◆ **REQUIRED WORK**
Find the line containing "We show a camera" in the entries below. Restate it and each line after it, word for word, up to and including the line containing "Outlines of the".

◆ **DATA TO PROCESS**

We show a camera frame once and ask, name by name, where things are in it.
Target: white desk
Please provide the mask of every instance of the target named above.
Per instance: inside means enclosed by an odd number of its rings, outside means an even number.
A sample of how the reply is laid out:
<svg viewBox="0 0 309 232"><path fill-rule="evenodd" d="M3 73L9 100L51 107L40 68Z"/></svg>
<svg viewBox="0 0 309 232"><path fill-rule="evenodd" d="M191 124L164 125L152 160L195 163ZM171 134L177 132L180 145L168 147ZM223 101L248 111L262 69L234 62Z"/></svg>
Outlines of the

---

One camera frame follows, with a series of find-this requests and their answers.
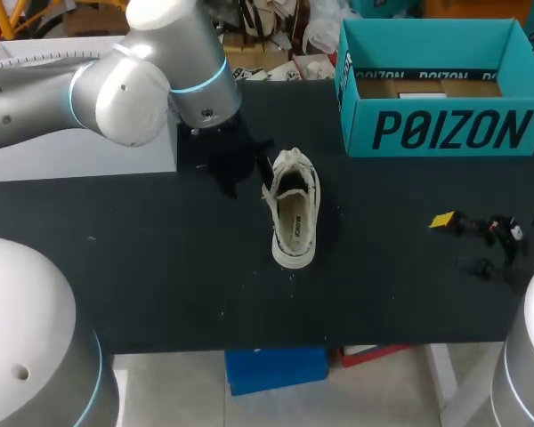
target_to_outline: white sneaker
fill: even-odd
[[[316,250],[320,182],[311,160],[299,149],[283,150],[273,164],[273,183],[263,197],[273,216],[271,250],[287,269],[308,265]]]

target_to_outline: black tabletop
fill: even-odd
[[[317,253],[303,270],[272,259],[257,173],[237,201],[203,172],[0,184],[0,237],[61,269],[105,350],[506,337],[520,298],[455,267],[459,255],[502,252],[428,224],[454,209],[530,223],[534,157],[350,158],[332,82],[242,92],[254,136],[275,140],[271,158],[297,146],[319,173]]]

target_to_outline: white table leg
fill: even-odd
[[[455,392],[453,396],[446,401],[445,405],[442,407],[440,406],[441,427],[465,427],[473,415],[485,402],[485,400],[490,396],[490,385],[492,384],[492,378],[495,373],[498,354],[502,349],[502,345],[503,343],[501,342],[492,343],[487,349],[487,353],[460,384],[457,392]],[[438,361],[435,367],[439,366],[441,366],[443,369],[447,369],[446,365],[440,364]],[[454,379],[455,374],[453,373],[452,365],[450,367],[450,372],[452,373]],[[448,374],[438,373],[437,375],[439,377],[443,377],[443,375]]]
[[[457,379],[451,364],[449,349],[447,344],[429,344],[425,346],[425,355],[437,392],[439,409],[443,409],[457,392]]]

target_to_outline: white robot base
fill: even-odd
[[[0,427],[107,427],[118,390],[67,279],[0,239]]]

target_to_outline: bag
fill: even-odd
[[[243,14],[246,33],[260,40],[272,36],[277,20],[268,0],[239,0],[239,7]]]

---

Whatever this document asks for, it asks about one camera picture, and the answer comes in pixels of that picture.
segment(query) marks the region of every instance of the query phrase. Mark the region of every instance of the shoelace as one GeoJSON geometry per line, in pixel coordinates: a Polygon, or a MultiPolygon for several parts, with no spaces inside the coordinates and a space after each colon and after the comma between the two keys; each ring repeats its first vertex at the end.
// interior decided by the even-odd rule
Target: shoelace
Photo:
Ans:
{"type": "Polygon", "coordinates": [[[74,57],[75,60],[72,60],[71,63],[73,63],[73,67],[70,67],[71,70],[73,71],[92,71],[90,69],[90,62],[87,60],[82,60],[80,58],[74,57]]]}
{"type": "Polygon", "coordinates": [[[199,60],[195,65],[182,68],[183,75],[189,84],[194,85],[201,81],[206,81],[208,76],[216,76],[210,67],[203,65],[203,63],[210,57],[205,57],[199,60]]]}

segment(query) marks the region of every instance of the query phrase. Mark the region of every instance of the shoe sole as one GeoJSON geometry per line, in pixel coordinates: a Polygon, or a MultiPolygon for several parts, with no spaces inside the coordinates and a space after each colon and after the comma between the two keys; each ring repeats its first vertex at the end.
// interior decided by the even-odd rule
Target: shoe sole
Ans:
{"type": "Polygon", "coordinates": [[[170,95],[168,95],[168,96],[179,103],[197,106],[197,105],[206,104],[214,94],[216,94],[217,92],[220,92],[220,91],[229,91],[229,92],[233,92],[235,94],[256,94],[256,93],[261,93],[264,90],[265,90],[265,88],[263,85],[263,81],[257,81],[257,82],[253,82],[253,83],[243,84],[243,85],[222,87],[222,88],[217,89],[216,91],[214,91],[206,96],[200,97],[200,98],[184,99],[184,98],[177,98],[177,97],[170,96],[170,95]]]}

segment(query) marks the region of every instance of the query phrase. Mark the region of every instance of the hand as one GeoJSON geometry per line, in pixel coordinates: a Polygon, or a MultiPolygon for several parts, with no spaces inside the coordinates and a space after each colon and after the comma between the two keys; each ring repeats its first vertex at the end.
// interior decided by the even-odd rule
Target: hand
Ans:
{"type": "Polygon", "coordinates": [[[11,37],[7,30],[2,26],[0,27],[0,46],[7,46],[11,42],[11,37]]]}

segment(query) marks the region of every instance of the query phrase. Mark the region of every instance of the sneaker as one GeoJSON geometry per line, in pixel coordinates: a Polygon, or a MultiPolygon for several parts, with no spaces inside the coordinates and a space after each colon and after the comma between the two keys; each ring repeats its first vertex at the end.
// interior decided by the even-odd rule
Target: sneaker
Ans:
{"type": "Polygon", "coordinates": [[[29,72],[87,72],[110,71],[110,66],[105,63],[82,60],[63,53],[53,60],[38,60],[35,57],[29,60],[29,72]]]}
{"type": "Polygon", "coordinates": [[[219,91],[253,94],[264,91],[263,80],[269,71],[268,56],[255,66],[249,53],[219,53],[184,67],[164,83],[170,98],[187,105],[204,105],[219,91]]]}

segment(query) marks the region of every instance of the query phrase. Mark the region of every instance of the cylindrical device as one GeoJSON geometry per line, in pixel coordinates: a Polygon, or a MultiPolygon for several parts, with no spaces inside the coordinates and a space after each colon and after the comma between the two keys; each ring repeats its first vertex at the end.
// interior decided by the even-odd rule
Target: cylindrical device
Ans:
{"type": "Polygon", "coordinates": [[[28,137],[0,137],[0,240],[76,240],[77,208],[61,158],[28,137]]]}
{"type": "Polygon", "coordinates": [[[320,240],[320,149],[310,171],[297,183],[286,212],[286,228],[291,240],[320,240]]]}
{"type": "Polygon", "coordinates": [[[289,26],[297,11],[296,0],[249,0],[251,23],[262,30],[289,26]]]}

◆ **ANSWER TO THIS PROBLEM**
We show a camera frame once and ask, name by name, where things are in it.
Target: white desk
Please provide the mask of every instance of the target named above.
Per instance: inside means enclosed by an odd number of its rings, outside means an even number.
A sample of how the reply is laid out:
<svg viewBox="0 0 309 232"><path fill-rule="evenodd" d="M3 73L9 100L51 107L40 68Z"/></svg>
<svg viewBox="0 0 309 232"><path fill-rule="evenodd" d="M191 124L164 125L152 160L195 163ZM171 134L177 132L180 145L168 147ZM223 101L248 111L262 69L234 62Z"/></svg>
Outlines of the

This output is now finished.